■ **Task to carry out**: With the images removed, return every line below exactly as it reads.

Records from a collection:

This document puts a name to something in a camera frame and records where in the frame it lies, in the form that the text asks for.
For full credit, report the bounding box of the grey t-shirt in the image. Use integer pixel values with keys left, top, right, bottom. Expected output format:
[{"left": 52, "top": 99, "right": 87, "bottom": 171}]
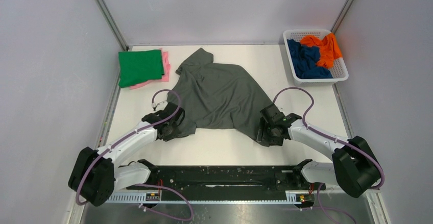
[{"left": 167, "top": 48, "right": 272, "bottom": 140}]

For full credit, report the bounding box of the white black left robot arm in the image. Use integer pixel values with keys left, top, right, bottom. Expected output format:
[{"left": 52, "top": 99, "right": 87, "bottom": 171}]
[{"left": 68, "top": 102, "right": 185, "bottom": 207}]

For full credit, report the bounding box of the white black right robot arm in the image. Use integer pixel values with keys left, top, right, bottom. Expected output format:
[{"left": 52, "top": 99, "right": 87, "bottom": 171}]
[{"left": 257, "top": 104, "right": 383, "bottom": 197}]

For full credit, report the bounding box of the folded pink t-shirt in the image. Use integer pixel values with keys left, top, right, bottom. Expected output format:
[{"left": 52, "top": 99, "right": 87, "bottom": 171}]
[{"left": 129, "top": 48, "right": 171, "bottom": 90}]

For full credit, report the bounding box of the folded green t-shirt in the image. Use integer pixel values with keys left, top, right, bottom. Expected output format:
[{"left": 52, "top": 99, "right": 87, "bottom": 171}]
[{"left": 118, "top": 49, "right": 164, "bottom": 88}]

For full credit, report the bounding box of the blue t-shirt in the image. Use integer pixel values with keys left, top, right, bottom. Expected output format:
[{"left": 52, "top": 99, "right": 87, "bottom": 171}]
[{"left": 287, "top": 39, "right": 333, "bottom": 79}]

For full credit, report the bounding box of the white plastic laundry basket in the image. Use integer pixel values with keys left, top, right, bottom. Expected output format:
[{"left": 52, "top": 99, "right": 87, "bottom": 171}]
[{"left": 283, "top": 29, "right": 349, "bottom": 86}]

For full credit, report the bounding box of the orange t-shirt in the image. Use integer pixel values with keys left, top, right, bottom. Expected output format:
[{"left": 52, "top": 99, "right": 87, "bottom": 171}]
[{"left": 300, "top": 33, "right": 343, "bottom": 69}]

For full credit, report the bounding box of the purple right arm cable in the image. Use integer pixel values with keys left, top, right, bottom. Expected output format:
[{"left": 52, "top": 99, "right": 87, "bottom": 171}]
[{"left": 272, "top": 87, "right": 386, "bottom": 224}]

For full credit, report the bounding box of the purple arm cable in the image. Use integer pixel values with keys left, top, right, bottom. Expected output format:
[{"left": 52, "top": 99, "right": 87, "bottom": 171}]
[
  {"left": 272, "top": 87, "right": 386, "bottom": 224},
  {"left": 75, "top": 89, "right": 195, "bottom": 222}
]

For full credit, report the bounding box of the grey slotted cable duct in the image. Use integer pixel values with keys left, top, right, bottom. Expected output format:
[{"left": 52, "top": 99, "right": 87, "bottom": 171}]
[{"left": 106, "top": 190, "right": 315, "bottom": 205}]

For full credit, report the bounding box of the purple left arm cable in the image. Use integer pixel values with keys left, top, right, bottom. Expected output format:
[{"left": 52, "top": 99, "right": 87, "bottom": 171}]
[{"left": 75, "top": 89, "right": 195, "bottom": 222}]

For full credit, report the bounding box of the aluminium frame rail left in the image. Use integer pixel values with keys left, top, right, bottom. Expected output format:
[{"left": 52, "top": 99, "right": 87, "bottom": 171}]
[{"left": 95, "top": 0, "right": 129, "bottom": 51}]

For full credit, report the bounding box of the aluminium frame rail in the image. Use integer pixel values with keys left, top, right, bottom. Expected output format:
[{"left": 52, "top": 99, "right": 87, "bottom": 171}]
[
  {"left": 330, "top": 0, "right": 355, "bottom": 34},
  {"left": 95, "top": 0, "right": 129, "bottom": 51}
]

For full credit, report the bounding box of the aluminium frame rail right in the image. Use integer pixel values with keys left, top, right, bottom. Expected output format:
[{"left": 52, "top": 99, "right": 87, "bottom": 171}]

■ **Answer section**:
This document puts a name to something in a camera frame and records where in the frame it lies, in the form that the text asks for.
For full credit, report the bounding box of the grey t-shirt in the image. Use integer pixel values with keys left, top, right, bottom. Expected output format:
[{"left": 52, "top": 99, "right": 87, "bottom": 171}]
[{"left": 167, "top": 48, "right": 272, "bottom": 140}]

For full credit, report the bounding box of the white black left robot arm in the image. Use integer pixel values with keys left, top, right, bottom. Expected output format:
[{"left": 52, "top": 99, "right": 87, "bottom": 171}]
[{"left": 68, "top": 102, "right": 185, "bottom": 207}]

For full credit, report the bounding box of the white black right robot arm in the image. Use integer pixel values with keys left, top, right, bottom. Expected output format:
[{"left": 52, "top": 99, "right": 87, "bottom": 171}]
[{"left": 257, "top": 104, "right": 383, "bottom": 197}]

For full credit, report the bounding box of the folded pink t-shirt in the image. Use integer pixel values with keys left, top, right, bottom. Expected output format:
[{"left": 52, "top": 99, "right": 87, "bottom": 171}]
[{"left": 129, "top": 48, "right": 171, "bottom": 90}]

For full credit, report the bounding box of the folded green t-shirt in the image. Use integer pixel values with keys left, top, right, bottom. Expected output format:
[{"left": 52, "top": 99, "right": 87, "bottom": 171}]
[{"left": 118, "top": 49, "right": 164, "bottom": 88}]

For full credit, report the bounding box of the blue t-shirt in the image. Use integer pixel values with keys left, top, right, bottom. Expected output format:
[{"left": 52, "top": 99, "right": 87, "bottom": 171}]
[{"left": 287, "top": 39, "right": 333, "bottom": 79}]

For full credit, report the bounding box of the white plastic laundry basket in the image. Use integer pixel values with keys left, top, right, bottom. Expected output format:
[{"left": 52, "top": 99, "right": 87, "bottom": 171}]
[{"left": 283, "top": 29, "right": 349, "bottom": 86}]

For full credit, report the bounding box of the orange t-shirt in the image. Use integer pixel values with keys left, top, right, bottom. Expected output format:
[{"left": 52, "top": 99, "right": 87, "bottom": 171}]
[{"left": 300, "top": 33, "right": 343, "bottom": 69}]

For full credit, report the bounding box of the purple right arm cable in the image. Use integer pixel values with keys left, top, right, bottom. Expected output format:
[{"left": 52, "top": 99, "right": 87, "bottom": 171}]
[{"left": 272, "top": 87, "right": 386, "bottom": 224}]

For full credit, report the bounding box of the purple arm cable in the image. Use integer pixel values with keys left, top, right, bottom. Expected output format:
[{"left": 52, "top": 99, "right": 87, "bottom": 171}]
[
  {"left": 272, "top": 87, "right": 386, "bottom": 224},
  {"left": 75, "top": 89, "right": 195, "bottom": 222}
]

For full credit, report the bounding box of the grey slotted cable duct in the image. Use integer pixel values with keys left, top, right, bottom. Expected output format:
[{"left": 52, "top": 99, "right": 87, "bottom": 171}]
[{"left": 106, "top": 190, "right": 315, "bottom": 205}]

For full credit, report the bounding box of the purple left arm cable in the image. Use integer pixel values with keys left, top, right, bottom. Expected output format:
[{"left": 52, "top": 99, "right": 87, "bottom": 171}]
[{"left": 75, "top": 89, "right": 195, "bottom": 222}]

For full credit, report the bounding box of the aluminium frame rail left in the image. Use integer pixel values with keys left, top, right, bottom. Expected output format:
[{"left": 52, "top": 99, "right": 87, "bottom": 171}]
[{"left": 95, "top": 0, "right": 129, "bottom": 51}]

For full credit, report the bounding box of the aluminium frame rail in the image. Use integer pixel values with keys left, top, right, bottom. Expected output format:
[{"left": 52, "top": 99, "right": 87, "bottom": 171}]
[
  {"left": 330, "top": 0, "right": 355, "bottom": 34},
  {"left": 95, "top": 0, "right": 129, "bottom": 51}
]

For full credit, report the bounding box of the aluminium frame rail right in the image. Use integer pixel values with keys left, top, right, bottom. Expected output format:
[{"left": 52, "top": 99, "right": 87, "bottom": 171}]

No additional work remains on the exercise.